En un pueblo asomado al mar, el arquitecto a los ocho años
atravesaba el lavadero para ir a la escuela.
El edificio estaba situado en una pendiente orientada al
sur. Había bancales de limoneros y naranjos en la terraza superior y grandes
almendros en la inferior. Las ramas de los almendros se colaban a través
de los arcos. Arcos y ramas arrojaban su
sombra al interior y el agua corriente reflejaba la luz y el verdor, llenando
el techo de color y vibración. El edificio era de piedra enfoscada y encalada. Las
piletas de cemento, brillantes por el desgaste del jabón y la ropa, parecían de
piedra bruñida.
El sistema de acequias no había cambiado desde los árabes. A
la vera de los caminos, el agua corría alegre por toda la huerta. Pero entrando
en el lavadero, el cauce aumentaba y el agua se remansaba. Cambiaban la
atmósfera y el ánimo. Entrando desde el sol, tenías que adaptar los ojos; el
olor del jazmín y del azahar había quedado retenido en el interior, el sonido
se transformaba, creando algo de eco. De manera que bajabas la voz. Imaginad
también las noches de luna en verano. Habría parejas sentadas en el poyete bajo
los arcos.
Por supuesto había sido un lugar de encuentro y bullicio
social en los días de antes de la lavadora: en algún momento habría habido allí
más de cincuenta personas hablando, susurrando, cantando. Mujeres sobre todo, y
niños. Algunos edificios muestran su capacidad de añadir verdad y dignidad a la
actividad humana. Parece que la arquitectura es capaz entonces de conquistar el
fondo de la vida. Como en la iglesia o el mercado. Así, cierto carácter de ágora había sobrevivido a la
desaparición de su función original…
No era un lugar que uno iba a ver. Era un sitio de paso cuya
influencia se iba imponiendo. En una iglesia esperamos recogimiento e incluso
sobrecogimiento. En un lavadero lo
descubrimos como una revelación y veinte años después nos preguntamos
cómo era posible. Es una lección lenta.
El encuadre del paisaje, la alineación de elementos
distintos haciendo como acordes, el ritmo más lento y elástico de los arcos
junto a la repetición hipnótica como de redoble de las pilas de lavar. La
cadencia moderna de los contrafuertes. Las proporciones eran generosas, el muro
de contención al norte tendría cinco metros de alto. Era un lugar de paso, pero
había también la posibilidad de remolonear con amigos, sentados unos en las
piletas y otros bajo los arcos.
Durante muchos años pensé que quizás idealizaba un edificio
ligado a la infancia y primera adolescencia en un pueblo mediterráneo.

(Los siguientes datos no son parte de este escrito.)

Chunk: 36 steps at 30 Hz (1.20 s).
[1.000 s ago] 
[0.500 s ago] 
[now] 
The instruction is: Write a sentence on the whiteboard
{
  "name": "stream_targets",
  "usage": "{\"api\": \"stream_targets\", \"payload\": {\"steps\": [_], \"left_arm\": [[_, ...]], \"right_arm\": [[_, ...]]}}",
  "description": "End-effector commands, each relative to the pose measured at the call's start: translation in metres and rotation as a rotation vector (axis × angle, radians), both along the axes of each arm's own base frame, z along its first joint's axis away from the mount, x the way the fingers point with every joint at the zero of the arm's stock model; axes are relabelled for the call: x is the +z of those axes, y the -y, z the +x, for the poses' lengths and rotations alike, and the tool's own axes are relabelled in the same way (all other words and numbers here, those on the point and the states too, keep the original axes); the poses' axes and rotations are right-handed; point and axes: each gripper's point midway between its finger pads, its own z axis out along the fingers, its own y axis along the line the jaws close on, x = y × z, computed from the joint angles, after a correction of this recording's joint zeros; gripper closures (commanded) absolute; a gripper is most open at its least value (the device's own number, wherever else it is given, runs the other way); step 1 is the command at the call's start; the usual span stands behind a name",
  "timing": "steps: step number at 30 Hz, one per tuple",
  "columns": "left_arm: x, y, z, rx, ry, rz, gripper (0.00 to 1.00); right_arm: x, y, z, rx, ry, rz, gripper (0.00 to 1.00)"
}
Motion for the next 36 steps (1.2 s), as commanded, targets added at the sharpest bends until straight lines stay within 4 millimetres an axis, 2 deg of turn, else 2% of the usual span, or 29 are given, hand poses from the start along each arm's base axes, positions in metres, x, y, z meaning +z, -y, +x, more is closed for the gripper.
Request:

Pero la foto enviada ahora por un familiar confirma el recuerdo. La cantidad
justa de arquitectura. La foto resucita el sitio, sobre todo por todo lo
que no cuenta, lo que la sobreexposición
de lo blanco y la sombra ocultan.
(Hoy el lavadero no existe .También ha desaparecido todo el
sistema de acequias desde que alguien decidiera que no era lo bastante
sostenible. Y con el agua, las ranas, los peces, la hierba y todo el frescor de
las huertas. En su lugar unas gomas negras agujereadas van dejando cicateramente
salir las gotas de agua. Pero esta es otra historia.)
Algo sin embargo había olvidado. Al fondo de la imagen,
antes de salir del lavadero, la construcción entera se quiebra para adaptarse
al terreno. El último arco pierde la alineación para seguir al camino.
Naturalidad y buen tono de una arquitectura no encorsetada por la idea o el
concepto. A menudo se habla de la humildad de lo vernáculo. Creo que no había
nada humilde en el lavadero. Pero sí tenía la dignidad que otorga la falta de
pretensiones y el respeto y comprensión del lugar..
Se estaba, en fin,
muy bien allí.
Nathan Romero, arquitecto
Copenhague.
La visión entrañable de un arquitecto, hoy danés, que fue niño en Altea. Tiene algo de aquello de las estelas romanas, de las tres imágenes del hombre que lo definan: la del hombre adulto y en su plenitud en el centro -la del autor que nos relata-, junto a él a su izquierda la del niño que fue... ese niño casi adolescente que se reunia con sus amigos en el lavadero de Altea... y que ahora vuelve a vivir en sus recuerdos. No sabemos la del hombre en la senectud que acompañaría a la derecha..., esperemos que en muchísmos años. Gracias Nathan por tan bellos recuerdos.